Moreover, a multifaceted neuroprotective strategy is consistent with the complex nature of glaucoma, which involves not only mechanical and vascular factors but also a cascade of biochemical events leading to neuronal death. Personalized combinations of neuroprotective agents, tailored to an individual’s disease profile, may enhance treatment efficacy and slow disease progression more effectively than current standard approaches.
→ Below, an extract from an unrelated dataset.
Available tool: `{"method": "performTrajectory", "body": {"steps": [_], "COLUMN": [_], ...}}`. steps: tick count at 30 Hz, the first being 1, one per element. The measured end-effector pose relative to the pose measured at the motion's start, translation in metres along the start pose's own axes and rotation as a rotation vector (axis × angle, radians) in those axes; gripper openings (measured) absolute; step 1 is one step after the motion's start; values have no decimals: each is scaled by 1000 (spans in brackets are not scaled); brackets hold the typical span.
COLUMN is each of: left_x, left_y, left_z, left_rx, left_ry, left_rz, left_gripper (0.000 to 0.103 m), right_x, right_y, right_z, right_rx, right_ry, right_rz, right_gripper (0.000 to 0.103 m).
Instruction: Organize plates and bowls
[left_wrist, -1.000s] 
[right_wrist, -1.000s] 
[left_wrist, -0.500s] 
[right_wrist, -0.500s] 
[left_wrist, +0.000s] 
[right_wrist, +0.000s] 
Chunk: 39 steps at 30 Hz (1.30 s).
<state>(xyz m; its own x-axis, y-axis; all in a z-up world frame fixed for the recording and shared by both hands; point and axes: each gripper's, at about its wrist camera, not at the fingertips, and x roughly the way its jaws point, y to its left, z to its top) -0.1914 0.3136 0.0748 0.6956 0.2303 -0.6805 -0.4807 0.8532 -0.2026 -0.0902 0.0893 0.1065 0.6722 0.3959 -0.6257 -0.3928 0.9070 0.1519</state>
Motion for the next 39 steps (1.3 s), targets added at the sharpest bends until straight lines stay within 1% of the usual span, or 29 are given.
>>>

In conclusion, integrating multiple neuroprotective treatments into glaucoma management has the potential to transform the therapeutic landscape. By addressing the disease at a neurobiological level, such strategies have the potential to preserve visual function, improve quality of life, and reduce the burden of irreversible blindness. Ongoing research and clinical trials will be critical for determining optimal combinations, dosages, and treatment timing to fully harness the benefits of this approach.